• **Exercise instructions**
Beginning at the top of the listing, repeat each line exactly until the line with "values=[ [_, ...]" has been repeated too.

• **Task inputs**
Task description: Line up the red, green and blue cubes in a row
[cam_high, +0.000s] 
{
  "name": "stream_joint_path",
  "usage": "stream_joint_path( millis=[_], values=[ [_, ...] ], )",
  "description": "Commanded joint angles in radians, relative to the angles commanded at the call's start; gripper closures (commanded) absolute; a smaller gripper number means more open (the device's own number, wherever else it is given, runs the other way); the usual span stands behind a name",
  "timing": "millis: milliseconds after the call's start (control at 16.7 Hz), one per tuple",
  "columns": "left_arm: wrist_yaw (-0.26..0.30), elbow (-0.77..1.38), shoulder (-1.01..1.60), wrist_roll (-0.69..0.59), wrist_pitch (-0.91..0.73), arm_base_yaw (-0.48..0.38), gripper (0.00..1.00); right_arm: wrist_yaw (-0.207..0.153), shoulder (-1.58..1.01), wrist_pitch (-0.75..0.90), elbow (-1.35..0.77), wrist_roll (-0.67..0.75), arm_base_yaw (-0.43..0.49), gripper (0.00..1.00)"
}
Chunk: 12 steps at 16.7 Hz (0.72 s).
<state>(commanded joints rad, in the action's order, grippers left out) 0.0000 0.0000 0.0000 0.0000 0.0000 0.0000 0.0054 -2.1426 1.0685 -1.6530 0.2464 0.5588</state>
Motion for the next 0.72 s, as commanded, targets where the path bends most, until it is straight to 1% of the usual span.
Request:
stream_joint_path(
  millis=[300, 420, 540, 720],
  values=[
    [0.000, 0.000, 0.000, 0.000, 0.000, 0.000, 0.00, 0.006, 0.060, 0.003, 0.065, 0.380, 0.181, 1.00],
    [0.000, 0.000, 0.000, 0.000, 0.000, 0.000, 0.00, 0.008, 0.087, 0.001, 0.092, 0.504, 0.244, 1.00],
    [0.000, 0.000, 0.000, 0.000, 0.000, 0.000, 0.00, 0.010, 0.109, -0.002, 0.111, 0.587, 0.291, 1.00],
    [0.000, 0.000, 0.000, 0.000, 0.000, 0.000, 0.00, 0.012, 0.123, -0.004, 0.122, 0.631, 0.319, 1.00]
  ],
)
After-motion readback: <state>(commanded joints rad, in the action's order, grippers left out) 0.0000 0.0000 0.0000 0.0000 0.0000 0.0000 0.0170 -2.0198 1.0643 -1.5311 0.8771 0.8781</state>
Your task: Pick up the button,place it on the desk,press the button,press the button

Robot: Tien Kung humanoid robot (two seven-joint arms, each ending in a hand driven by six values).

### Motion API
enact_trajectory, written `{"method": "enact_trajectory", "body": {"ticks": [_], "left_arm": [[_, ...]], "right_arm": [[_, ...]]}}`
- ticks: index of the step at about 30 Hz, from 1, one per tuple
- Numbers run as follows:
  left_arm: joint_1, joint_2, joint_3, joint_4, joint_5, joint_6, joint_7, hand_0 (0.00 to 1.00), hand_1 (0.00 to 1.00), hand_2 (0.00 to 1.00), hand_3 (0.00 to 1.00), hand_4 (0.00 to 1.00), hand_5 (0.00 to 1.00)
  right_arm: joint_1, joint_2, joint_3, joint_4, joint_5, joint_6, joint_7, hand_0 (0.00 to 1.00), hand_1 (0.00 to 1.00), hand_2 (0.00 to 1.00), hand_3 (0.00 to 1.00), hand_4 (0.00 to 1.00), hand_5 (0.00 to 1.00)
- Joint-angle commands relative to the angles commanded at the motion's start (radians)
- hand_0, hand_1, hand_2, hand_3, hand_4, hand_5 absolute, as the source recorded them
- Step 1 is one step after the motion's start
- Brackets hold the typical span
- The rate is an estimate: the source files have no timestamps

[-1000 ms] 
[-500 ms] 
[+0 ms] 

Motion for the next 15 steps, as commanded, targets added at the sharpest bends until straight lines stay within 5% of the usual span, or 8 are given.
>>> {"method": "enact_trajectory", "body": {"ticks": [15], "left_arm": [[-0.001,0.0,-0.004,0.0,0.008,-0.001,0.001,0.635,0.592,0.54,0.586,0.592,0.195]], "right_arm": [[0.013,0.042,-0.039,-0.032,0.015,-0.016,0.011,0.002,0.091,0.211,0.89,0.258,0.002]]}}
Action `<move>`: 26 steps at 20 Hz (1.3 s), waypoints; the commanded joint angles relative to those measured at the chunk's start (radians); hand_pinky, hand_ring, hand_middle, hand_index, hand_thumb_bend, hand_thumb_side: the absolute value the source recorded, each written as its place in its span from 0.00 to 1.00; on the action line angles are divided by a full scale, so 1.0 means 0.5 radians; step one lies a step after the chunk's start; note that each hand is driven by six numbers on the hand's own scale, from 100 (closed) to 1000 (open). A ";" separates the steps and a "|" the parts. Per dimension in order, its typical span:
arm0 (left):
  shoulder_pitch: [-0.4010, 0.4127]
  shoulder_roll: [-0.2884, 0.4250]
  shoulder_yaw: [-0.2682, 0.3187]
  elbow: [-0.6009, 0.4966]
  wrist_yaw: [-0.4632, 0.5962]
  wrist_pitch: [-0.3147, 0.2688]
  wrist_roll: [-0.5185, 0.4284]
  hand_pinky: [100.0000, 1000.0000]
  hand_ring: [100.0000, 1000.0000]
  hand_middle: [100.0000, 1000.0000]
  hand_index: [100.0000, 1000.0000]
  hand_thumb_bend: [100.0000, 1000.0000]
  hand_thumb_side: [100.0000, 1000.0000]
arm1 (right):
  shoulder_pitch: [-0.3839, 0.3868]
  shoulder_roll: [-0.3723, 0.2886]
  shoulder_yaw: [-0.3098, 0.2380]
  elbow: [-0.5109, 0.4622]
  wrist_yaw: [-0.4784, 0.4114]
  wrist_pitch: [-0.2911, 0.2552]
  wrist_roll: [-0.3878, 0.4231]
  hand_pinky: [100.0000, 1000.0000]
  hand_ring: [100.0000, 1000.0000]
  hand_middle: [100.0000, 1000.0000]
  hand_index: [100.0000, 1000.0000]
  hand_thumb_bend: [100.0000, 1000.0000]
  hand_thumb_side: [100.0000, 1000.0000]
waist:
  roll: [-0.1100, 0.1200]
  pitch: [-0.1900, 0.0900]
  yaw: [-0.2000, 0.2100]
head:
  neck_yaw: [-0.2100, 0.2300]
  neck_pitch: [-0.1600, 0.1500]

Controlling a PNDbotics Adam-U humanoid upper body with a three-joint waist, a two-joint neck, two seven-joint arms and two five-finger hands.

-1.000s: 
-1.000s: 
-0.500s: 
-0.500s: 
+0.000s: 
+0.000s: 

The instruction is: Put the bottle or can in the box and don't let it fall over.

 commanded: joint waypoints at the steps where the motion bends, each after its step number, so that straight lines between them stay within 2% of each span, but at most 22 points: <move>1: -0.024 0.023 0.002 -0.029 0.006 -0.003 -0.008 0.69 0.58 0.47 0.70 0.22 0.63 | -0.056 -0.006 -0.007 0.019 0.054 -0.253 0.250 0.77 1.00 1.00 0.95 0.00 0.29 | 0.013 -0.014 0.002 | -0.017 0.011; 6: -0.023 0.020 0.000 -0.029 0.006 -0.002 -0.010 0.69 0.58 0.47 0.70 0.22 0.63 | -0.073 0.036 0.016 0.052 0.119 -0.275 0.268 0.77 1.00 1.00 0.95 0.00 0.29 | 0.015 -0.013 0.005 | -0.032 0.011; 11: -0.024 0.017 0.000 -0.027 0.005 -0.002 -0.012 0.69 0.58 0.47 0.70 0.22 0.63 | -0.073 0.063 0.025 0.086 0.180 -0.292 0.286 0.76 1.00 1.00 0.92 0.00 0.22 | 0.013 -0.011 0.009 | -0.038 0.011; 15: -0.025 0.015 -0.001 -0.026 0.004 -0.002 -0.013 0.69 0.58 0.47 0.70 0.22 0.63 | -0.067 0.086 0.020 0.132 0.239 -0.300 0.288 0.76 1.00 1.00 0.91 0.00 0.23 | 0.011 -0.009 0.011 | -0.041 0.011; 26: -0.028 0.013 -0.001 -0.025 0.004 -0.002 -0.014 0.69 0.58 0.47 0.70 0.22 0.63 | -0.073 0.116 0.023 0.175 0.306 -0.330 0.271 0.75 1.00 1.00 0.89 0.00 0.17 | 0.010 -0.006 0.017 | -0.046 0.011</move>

• **Answer section**
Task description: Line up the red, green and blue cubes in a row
[cam_high, +0.000s] 
{
  "name": "stream_joint_path",
  "usage": "stream_joint_path( millis=[_], values=[ [_, ...] ], )",

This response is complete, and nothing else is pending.